The irony of this is that the incipient Up franchise of comedies set in different historical periods owes a great deal to Talbot Rothwell, the writer who took Carry On into historically themed projects and wrote all the best Carry On screenplays. It was during a remarkably fruitful phase of his career, while he was still working on those screenplays, that Rothwell also wrote the first season of the original television version of Up Pompeii! and co-wrote the second season. Although he was not directly involved in the subsequent film version, he was granted a "based on an idea by" credit.
That credit is deserved but not entirely accurate. Although Rothwell himself made a point of denying he had ever seen it, Up Pompeii! owes its origins to Frankie Howerd's stage performance as a scheming slave in Ancient Rome in the London stage production of Stephen Sondheim's A Funny Thing Happened On The Way To The Forum, which itself owed a great deal to the 2nd Century BC Roman comic playwright Plautus. The official story is that two BBC executives on a trip to Pompeii - it was a good life to be a BBC executive back then - kept thinking of Howerd in that role and on their return commissioned Rothwell to write a script for Howerd as a completely different scheming slave. The result was a great success. Rothwell returned to write a second season but, by that point, the pressure of work was beginning to tell on him, so he brought in an old writing partner, Sid Colin, to co-write with him. The two had worked together on the popular Terry-Thomas vehicle How Do You View? - Rothwell's first official credit - and later on Carry On Spying.
Colin took on sole scriptwriter duties for the cinematic Up Pompeii and wrote most of its two sequels, the first of which was Up the Chastity Belt. While Rothwell was not directly involved in the films, one can see his influence in the combination of high satire and low humour, so to that extent he earned that "based on an idea by" credit in the first and really ought to have had one for Up the Chastity Belt as well. Curiously, it is more difficult to see much influence of the scriptwriting A-Team of Ray Galton and Alan Simpson who were brought in to polish the script. There is certainly none of their trademark downbeat realism. It feels far more Carry On in tone.

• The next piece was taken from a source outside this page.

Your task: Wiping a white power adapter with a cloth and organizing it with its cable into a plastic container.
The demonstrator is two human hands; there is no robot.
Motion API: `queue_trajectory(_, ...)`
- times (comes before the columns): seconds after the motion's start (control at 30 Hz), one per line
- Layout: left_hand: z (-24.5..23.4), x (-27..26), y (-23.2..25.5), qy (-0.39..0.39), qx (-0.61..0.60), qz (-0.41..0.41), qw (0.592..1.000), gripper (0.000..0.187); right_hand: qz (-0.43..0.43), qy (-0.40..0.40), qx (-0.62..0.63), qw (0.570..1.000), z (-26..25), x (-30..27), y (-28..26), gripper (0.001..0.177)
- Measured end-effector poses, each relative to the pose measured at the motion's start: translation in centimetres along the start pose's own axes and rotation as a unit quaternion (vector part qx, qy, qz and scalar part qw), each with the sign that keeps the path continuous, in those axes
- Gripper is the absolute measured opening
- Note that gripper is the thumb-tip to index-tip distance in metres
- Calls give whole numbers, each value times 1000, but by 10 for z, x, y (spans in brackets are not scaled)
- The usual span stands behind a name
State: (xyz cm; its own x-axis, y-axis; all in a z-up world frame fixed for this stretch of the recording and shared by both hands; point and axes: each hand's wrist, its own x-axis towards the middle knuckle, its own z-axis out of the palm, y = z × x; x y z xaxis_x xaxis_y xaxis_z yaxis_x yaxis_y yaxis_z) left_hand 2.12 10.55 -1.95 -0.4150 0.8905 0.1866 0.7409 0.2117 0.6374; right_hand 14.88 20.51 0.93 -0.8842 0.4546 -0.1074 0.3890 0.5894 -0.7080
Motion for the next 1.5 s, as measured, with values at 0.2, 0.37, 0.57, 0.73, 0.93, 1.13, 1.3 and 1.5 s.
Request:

Apart from the fact that Howerd's cunning servant, Lurkalot as opposed to the original Lurcio, is a Medieval English serf rather than an Ancient Roman slave, the basic scenario of Up the Chastity Belt is exactly the same as it is in the Up Pompeii film: he serves, and basically manages, a dysfunctional upper class family consisting of an ineffective paterfamilias, his ambitious wife, their nymphomaniac daughter, and their nice but dim son, and they are completely unprepared for the threat posed by a powerful and ambitious neighbour. Indeed, the slightly wet son and the ruthless neighbour are played by the same actors, Royce Mills and the magnificent Bill Fraser respectively, in both projects.

Other familiar faces appearing in both films include Lance Percival, Rita Webb, Roy Hudd, Veronica Clifford, Lally Bowers (even if we do not actually see her face in this one), Aubrey Woods, Ian Trigger, and Derek Griffiths as a memorable Saladin - it would explain a great deal about the Crusades if he was really like this.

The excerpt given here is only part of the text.